_WHAT THE EXERCISE ASKS_: Find the line containing "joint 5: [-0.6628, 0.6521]" in the entries below. Restate it and each line after it, word for word, up to and including the line containing "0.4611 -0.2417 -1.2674".

_PROVIDED DATA_:
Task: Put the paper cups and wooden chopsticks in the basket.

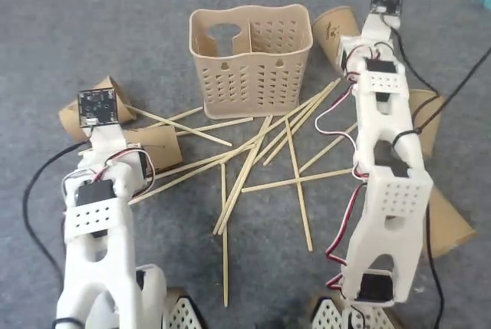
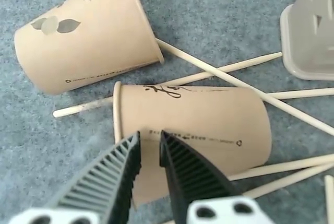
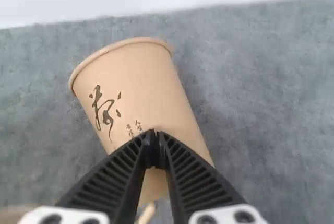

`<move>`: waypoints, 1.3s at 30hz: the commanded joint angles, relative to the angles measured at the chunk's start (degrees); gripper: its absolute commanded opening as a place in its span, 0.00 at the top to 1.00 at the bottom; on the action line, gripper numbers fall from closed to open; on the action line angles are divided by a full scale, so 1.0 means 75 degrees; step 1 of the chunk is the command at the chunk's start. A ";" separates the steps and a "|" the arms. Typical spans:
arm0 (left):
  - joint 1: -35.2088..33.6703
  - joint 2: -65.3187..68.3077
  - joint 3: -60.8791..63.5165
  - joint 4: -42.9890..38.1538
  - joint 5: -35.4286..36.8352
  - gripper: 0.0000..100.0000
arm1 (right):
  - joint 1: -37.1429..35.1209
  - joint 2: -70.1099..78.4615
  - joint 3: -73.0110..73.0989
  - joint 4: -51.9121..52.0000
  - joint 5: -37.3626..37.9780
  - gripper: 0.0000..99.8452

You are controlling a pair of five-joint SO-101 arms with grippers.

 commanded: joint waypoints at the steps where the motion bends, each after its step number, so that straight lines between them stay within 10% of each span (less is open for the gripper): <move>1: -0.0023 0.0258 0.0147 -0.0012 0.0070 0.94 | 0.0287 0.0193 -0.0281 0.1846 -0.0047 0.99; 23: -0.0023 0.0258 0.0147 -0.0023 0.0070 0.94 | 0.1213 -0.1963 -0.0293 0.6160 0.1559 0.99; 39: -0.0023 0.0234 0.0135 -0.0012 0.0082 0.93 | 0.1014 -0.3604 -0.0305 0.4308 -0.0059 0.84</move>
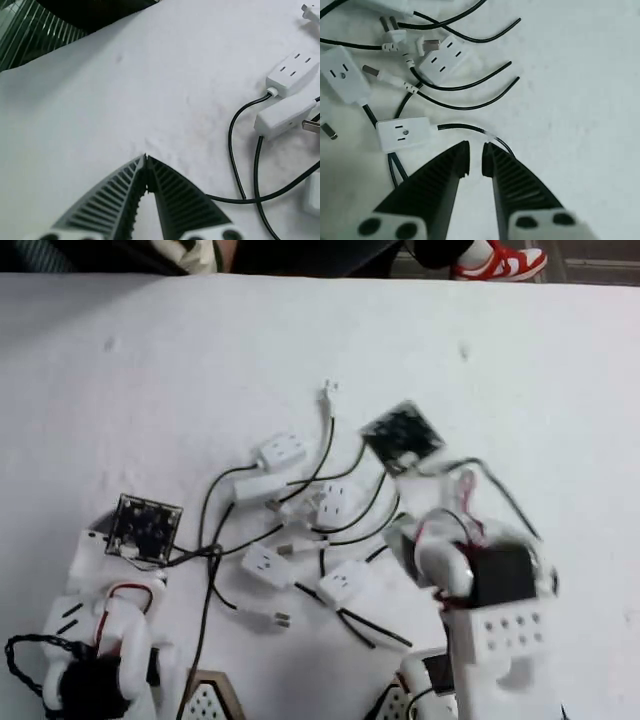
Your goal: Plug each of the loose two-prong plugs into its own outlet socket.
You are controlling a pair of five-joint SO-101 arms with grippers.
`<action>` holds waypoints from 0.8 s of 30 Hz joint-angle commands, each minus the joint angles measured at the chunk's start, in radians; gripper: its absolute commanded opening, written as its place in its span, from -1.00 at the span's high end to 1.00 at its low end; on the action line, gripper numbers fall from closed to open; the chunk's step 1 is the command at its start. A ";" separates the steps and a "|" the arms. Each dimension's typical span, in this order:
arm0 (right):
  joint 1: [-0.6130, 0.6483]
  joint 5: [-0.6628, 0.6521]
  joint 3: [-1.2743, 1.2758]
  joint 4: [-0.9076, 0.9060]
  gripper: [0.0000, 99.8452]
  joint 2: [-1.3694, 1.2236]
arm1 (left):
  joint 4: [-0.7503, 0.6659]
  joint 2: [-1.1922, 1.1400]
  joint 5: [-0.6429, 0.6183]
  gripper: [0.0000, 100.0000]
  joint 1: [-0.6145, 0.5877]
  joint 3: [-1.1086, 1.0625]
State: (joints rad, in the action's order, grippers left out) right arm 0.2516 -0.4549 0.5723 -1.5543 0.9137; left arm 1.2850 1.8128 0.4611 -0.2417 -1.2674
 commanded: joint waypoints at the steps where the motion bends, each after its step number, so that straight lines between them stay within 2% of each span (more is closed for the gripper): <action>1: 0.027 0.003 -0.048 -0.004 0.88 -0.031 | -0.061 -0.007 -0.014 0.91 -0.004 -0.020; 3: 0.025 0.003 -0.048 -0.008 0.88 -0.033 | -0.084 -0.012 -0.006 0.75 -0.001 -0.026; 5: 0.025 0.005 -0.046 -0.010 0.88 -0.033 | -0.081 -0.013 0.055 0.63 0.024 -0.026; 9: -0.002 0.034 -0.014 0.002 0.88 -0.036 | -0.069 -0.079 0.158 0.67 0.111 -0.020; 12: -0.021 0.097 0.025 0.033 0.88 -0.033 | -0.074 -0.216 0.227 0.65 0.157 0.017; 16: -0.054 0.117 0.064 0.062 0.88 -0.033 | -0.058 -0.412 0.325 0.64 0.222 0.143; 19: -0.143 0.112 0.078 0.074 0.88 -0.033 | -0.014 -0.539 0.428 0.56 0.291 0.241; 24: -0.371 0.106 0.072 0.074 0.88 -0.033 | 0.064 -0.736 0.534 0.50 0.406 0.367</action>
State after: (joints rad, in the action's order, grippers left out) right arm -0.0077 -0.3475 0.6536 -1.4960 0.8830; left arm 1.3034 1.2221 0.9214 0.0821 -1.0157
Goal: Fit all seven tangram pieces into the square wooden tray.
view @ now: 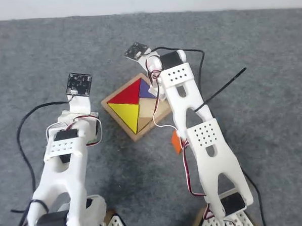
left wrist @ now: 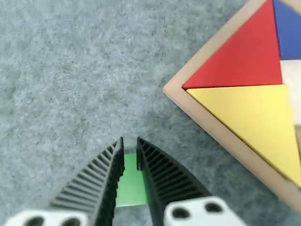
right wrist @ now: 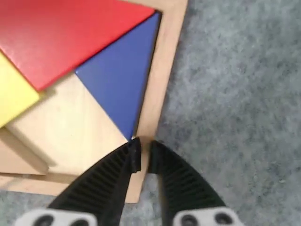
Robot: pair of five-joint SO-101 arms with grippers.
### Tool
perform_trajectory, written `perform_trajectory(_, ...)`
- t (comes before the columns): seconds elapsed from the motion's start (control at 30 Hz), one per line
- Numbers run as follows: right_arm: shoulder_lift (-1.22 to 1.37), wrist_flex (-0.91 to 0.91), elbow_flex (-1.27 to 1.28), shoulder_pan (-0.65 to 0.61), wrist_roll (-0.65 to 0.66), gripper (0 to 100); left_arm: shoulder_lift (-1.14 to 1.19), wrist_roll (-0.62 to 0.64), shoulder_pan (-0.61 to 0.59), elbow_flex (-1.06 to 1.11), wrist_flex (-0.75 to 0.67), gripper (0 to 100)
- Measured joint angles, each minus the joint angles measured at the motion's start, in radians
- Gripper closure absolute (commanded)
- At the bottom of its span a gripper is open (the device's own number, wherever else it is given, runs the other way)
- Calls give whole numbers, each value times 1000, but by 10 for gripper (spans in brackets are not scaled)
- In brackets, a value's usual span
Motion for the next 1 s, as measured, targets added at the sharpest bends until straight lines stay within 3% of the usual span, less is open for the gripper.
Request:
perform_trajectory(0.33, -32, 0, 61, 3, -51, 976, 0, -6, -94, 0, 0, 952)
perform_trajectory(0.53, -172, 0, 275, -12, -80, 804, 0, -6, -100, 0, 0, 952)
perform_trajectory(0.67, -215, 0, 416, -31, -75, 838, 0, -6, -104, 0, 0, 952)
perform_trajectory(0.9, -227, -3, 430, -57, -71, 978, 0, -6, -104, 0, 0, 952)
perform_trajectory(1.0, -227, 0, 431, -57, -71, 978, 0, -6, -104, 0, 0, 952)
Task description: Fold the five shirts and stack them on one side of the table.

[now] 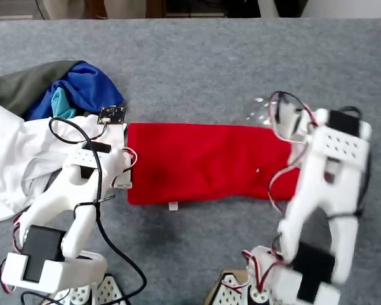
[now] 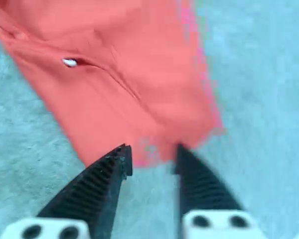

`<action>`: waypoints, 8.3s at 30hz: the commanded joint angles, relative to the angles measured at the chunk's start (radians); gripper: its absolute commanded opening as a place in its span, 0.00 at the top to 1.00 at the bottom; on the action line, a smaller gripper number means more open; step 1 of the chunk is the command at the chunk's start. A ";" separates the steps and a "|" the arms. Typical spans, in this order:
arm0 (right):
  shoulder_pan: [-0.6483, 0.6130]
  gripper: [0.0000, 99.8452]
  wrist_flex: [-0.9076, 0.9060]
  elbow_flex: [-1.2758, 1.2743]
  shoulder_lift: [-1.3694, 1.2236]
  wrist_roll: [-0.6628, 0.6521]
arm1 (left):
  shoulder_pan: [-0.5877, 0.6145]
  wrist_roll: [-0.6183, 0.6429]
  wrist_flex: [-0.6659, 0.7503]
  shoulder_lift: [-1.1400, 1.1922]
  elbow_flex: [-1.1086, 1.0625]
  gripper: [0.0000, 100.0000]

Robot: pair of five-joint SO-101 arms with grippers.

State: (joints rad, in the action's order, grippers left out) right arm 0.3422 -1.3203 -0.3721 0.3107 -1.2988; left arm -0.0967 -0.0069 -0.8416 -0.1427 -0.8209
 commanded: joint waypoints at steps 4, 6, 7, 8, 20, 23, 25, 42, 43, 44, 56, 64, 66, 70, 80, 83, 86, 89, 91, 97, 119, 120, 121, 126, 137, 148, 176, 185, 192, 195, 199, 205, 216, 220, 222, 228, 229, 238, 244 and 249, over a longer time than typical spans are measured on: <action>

_RESPONSE FOR THIS EXERCISE_:
  joint 5: [-0.6628, 0.6521]
  joint 3: [-1.2743, 1.2758]
  joint 4: [-0.9076, 0.9060]
  gripper: [0.0000, 99.8452]
  joint 2: [-1.3694, 1.2236]
arm1 (left):
  joint 4: [-0.7503, 0.6659]
  joint 2: [-1.1922, 1.1400]
  joint 5: [-0.6429, 0.6183]
  gripper: [0.0000, 100.0000]
  joint 1: [-0.6145, 0.5877]
  joint 3: [-1.1086, 1.0625]
State: (joints rad, in the action's order, grippers left out) right arm 0.2516 -0.4549 0.5723 -1.5543 0.9137; left arm 1.2850 1.8128 0.4611 -0.2417 -1.2674

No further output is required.